__Problem to work on__:
What is expected is a word-for-word copy of all the entries.

__Material supplied__:
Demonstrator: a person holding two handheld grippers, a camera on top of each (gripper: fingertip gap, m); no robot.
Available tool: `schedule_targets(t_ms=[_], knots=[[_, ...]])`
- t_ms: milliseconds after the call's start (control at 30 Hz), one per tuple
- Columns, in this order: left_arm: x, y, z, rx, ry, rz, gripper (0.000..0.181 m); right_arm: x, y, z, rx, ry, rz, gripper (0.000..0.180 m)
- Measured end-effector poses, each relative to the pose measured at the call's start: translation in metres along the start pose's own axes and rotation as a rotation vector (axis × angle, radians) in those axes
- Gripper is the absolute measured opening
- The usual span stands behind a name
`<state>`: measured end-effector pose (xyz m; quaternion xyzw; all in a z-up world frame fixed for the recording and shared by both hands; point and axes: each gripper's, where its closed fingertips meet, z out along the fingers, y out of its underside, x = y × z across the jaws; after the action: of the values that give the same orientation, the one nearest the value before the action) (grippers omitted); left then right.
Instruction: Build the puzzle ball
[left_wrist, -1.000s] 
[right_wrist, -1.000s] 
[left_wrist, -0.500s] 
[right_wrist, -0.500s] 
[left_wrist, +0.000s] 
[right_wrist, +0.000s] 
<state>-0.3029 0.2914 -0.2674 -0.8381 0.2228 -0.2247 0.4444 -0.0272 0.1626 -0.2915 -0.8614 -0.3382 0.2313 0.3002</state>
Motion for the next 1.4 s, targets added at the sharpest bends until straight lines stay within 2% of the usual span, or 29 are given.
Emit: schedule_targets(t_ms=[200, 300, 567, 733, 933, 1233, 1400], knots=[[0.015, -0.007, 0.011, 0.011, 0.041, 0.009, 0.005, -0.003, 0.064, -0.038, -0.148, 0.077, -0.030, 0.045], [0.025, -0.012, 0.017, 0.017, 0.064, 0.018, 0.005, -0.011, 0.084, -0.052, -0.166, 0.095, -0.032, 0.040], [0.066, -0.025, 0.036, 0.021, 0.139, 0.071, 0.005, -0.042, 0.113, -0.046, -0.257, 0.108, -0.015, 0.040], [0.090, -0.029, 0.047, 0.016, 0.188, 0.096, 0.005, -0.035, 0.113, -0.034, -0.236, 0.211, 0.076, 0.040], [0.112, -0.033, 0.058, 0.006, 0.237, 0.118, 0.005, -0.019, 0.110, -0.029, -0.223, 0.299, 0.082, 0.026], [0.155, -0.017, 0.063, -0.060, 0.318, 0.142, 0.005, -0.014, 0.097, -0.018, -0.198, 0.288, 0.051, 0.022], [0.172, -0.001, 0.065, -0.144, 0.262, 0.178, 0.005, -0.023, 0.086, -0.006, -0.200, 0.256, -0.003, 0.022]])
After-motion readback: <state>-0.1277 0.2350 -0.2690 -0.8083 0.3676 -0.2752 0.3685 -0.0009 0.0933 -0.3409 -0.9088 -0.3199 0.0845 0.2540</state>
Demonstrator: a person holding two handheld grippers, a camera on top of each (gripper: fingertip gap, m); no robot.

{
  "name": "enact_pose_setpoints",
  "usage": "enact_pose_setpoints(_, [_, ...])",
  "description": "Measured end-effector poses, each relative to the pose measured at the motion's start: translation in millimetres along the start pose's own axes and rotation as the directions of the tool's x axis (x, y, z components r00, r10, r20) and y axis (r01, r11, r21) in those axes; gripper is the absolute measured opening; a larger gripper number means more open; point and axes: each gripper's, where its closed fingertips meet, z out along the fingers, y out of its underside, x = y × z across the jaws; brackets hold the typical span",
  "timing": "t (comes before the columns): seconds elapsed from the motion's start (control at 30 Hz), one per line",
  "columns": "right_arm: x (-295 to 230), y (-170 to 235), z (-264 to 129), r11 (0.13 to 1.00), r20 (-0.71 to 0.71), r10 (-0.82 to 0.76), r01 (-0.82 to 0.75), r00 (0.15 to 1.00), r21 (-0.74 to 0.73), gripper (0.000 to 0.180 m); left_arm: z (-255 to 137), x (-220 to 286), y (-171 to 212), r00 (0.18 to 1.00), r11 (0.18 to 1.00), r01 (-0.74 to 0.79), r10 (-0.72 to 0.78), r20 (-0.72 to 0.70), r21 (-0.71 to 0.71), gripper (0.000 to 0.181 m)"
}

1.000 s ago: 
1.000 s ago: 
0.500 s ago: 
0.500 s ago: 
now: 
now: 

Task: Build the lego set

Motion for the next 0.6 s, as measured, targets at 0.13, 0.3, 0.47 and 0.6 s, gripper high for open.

__Problem solution__:
Demonstrator: a person holding two handheld grippers, a camera on top of each (gripper: fingertip gap, m); no robot.
Available tool: `schedule_targets(t_ms=[_], knots=[[_, ...]])`
- t_ms: milliseconds after the call's start (control at 30 Hz), one per tuple
- Columns, in this order: left_arm: x, y, z, rx, ry, rz, gripper (0.000..0.181 m); right_arm: x, y, z, rx, ry, rz, gripper (0.000..0.180 m)
- Measured end-effector poses, each relative to the pose measured at the call's start: translation in metres along the start pose's own axes and rotation as a rotation vector (axis × angle, radians) in those axes
- Gripper is the absolute measured opening
- The usual span stands behind a name
`<state>`: measured end-effector pose (xyz m; quaternion xyzw; all in a z-up world frame fixed for the recording and shared by both hands; point and axes: each gripper's, where its closed fingertips meet, z out along the fingers, y out of its underside, x = y × z across the jaws; after the action: of the values that give the same orientation, the one nearest the value before the action) (grippers omitted); left then right.
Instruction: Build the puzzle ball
[left_wrist, -1.000s] 
[right_wrist, -1.000s] 
[left_wrist, -0.500s] 
[right_wrist, -0.500s] 
[left_wrist, +0.000s] 
[right_wrist, +0.000s] 
<state>-0.3029 0.2914 -0.2674 -0.8381 0.2228 -0.2247 0.4444 -0.0272 0.1626 -0.2915 -0.8614 -0.3382 0.2313 0.3002</state>
Motion for the next 1.4 s, targets added at the sharpest bends until straight lines stay within 2% of the usual span, or 29 are given.
Emit: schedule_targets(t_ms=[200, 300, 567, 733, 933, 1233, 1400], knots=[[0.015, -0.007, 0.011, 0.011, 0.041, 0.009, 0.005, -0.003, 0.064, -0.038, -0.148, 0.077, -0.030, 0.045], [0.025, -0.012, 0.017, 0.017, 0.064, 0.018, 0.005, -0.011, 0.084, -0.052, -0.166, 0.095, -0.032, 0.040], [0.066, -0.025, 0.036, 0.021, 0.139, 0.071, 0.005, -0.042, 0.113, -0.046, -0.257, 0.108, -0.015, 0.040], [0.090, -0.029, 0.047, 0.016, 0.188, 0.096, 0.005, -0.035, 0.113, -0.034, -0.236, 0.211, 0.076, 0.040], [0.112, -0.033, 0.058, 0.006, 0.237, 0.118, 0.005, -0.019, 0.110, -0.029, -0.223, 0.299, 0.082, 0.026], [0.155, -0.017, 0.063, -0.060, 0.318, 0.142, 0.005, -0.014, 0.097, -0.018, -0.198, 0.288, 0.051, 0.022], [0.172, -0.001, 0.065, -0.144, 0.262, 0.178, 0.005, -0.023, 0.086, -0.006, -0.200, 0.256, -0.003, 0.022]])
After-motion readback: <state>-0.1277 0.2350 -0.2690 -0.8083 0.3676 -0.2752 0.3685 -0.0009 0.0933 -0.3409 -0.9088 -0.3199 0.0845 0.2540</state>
Demonstrator: a person holding two handheld grippers, a camera on top of each (gripper: fingertip gap, m); no robot.

{
  "name": "enact_pose_setpoints",
  "usage": "enact_pose_setpoints(_, [_, ...])",
  "description": "Measured end-effector poses, each relative to the pose measured at the motion's start: translation in millimetres along the start pose's own axes and rotation as the directions of the tool's x axis (x, y, z components r00, r10, r20) and y axis (r01, r11, r21) in those axes; gripper is the absolute measured opening; a larger gripper number means more open; point and axes: each gripper's, where its closed fingertips meet, z out along the fingers, y out of its underside, x = y × z across the jaws; brackets hold the typical span",
  "timing": "t (comes before the columns): seconds elapsed from the motion's start (control at 30 Hz), one per line",
  "columns": "right_arm: x (-295 to 230), y (-170 to 235), z (-264 to 129), r11 (0.13 to 1.00), r20 (-0.71 to 0.71), r10 (-0.82 to 0.76), r01 (-0.82 to 0.75), r00 (0.15 to 1.00), r21 (-0.74 to 0.73), gripper (0.000 to 0.180 m); left_arm: z (-255 to 137), x (-220 to 286), y (-171 to 212), r00 (0.18 to 1.00), r11 (0.18 to 1.00), r01 (-0.74 to 0.79), r10 (-0.72 to 0.78), r20 (-0.72 to 0.70), r21 (-0.71 to 0.71), gripper (0.000 to 0.181 m)"
}

1.000 s ago: 
1.000 s ago: 
0.500 s ago: 
0.500 s ago: 
now: 
now: 

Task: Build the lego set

Motion for the next 0.6 s, as measured, targets at 0.13, 0.3, 0.47 and 0.6 s, gripper high for open.

Nothing else is left to add to this answer.